**EXERCISE INPUTS**
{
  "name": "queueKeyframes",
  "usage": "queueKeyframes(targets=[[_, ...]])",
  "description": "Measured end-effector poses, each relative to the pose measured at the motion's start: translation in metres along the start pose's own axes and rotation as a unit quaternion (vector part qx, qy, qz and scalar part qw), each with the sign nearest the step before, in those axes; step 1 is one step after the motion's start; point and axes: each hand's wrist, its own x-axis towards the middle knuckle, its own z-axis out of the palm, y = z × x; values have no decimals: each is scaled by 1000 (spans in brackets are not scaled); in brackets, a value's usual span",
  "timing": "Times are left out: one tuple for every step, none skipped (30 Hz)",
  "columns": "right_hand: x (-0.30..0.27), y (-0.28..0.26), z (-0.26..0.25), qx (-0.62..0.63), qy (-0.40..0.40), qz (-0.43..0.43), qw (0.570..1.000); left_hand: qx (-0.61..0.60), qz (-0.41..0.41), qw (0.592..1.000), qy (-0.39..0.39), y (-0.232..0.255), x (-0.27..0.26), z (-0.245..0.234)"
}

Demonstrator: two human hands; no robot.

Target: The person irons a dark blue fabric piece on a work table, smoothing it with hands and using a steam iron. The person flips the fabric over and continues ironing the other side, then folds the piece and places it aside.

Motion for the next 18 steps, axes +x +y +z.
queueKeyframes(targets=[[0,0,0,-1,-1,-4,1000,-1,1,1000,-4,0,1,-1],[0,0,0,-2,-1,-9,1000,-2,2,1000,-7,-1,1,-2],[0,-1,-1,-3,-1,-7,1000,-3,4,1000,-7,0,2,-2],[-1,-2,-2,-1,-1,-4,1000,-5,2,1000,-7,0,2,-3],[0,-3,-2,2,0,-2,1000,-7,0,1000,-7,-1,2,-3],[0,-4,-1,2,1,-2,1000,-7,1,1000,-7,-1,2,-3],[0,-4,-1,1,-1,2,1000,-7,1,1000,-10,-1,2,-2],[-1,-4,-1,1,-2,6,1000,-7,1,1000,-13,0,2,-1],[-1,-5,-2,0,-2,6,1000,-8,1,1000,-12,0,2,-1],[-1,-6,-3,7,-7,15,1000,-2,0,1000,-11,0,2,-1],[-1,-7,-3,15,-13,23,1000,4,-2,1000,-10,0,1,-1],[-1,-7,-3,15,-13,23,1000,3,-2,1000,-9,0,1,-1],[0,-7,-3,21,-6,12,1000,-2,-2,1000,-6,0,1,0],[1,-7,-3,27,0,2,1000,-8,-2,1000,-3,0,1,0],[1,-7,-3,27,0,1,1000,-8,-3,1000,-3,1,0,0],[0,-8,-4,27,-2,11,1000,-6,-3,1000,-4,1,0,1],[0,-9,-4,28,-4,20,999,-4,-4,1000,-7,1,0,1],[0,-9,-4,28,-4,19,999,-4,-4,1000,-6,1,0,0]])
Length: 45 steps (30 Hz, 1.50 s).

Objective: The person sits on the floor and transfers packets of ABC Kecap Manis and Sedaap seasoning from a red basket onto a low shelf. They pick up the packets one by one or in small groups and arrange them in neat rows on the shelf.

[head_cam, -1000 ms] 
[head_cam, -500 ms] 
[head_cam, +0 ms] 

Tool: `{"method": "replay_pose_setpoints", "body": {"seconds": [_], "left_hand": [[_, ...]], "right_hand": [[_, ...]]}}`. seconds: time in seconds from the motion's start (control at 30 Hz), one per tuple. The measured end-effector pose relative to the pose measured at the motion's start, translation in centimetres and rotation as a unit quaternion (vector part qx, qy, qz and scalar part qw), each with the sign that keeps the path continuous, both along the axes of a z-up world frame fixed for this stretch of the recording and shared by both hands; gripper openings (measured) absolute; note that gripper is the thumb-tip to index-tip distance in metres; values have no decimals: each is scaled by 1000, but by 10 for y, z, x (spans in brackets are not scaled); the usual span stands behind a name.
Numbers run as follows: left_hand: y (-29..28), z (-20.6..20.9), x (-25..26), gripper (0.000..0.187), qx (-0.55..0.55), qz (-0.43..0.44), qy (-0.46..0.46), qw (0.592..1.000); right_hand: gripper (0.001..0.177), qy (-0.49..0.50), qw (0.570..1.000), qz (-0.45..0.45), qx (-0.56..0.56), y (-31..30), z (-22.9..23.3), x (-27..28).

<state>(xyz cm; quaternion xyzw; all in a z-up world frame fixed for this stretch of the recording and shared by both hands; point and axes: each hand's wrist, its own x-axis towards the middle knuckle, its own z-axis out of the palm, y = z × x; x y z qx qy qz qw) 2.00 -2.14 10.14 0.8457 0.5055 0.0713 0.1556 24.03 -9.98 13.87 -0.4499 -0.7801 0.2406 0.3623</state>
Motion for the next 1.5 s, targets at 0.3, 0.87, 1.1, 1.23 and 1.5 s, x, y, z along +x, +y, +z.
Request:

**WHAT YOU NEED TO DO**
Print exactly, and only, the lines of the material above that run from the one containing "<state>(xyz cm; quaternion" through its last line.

**SOLVED EXERCISE**
<state>(xyz cm; quaternion xyzw; all in a z-up world frame fixed for this stretch of the recording and shared by both hands; point and axes: each hand's wrist, its own x-axis towards the middle knuckle, its own z-axis out of the palm, y = z × x; x y z qx qy qz qw) 2.00 -2.14 10.14 0.8457 0.5055 0.0713 0.1556 24.03 -9.98 13.87 -0.4499 -0.7801 0.2406 0.3623</state>
Motion for the next 1.5 s, targets at 0.3, 0.87, 1.1, 1.23 and 1.5 s, x, y, z along +x, +y, +z.
Request:

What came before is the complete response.